* Activity *
Only lines that contain the string "this" should be returned from the material below.

+===+

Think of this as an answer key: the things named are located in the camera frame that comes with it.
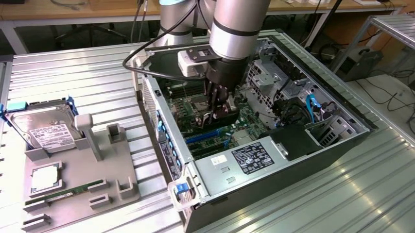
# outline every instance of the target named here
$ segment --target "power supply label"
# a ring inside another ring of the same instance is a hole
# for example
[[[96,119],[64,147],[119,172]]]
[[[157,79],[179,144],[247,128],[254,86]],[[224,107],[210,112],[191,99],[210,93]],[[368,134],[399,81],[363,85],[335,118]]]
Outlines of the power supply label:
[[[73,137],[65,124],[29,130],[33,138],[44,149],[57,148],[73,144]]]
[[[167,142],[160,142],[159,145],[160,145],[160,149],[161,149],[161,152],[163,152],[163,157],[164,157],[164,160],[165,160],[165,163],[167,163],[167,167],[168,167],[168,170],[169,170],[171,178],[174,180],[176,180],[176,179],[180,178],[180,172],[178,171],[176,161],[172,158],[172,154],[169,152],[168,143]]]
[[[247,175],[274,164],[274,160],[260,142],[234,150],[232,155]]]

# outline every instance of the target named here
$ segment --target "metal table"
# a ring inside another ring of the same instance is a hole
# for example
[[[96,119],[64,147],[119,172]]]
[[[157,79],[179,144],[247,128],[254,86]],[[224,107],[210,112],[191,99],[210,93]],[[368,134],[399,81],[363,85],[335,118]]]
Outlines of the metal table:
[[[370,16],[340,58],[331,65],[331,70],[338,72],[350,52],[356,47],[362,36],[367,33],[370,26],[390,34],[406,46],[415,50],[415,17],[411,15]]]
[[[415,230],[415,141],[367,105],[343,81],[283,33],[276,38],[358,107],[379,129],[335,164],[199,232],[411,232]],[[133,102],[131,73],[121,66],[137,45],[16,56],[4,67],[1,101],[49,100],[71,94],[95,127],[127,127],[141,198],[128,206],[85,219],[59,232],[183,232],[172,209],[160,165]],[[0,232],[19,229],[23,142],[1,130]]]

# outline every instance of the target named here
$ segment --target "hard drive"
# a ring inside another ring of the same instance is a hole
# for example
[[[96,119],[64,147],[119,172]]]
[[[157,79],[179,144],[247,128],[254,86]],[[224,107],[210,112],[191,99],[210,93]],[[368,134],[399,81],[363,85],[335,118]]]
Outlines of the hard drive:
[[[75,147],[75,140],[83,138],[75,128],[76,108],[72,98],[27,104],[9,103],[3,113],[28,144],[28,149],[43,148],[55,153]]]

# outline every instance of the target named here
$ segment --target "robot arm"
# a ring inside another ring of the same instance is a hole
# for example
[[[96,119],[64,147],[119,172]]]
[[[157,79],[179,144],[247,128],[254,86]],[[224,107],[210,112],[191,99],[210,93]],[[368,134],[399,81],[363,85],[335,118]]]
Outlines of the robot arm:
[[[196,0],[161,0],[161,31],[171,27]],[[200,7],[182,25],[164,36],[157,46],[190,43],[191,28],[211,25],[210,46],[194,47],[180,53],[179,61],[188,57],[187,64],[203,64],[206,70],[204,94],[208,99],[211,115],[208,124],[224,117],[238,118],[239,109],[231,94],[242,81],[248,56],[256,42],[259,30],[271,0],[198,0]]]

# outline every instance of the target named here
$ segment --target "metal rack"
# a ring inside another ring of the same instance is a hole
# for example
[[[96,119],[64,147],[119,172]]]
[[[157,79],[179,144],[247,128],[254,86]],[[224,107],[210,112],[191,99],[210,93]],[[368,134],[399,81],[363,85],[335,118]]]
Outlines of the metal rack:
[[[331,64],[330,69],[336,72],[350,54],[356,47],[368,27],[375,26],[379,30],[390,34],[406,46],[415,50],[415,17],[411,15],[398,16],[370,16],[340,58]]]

+===+

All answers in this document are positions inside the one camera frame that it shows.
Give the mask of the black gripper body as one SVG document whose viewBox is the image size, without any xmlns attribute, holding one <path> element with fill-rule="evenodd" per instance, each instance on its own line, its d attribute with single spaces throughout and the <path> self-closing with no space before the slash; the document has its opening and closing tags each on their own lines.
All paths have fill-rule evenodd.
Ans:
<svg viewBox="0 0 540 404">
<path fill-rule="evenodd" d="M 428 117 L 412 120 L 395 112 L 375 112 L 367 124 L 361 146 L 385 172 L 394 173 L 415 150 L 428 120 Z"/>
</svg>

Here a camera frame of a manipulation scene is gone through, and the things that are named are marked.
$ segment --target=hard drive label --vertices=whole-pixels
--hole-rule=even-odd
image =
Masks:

+===+

* Exercise response *
Think of this as an answer key: the things named are located in the camera frame that comes with it.
All answers in this document are positions inside the one camera frame that it shows.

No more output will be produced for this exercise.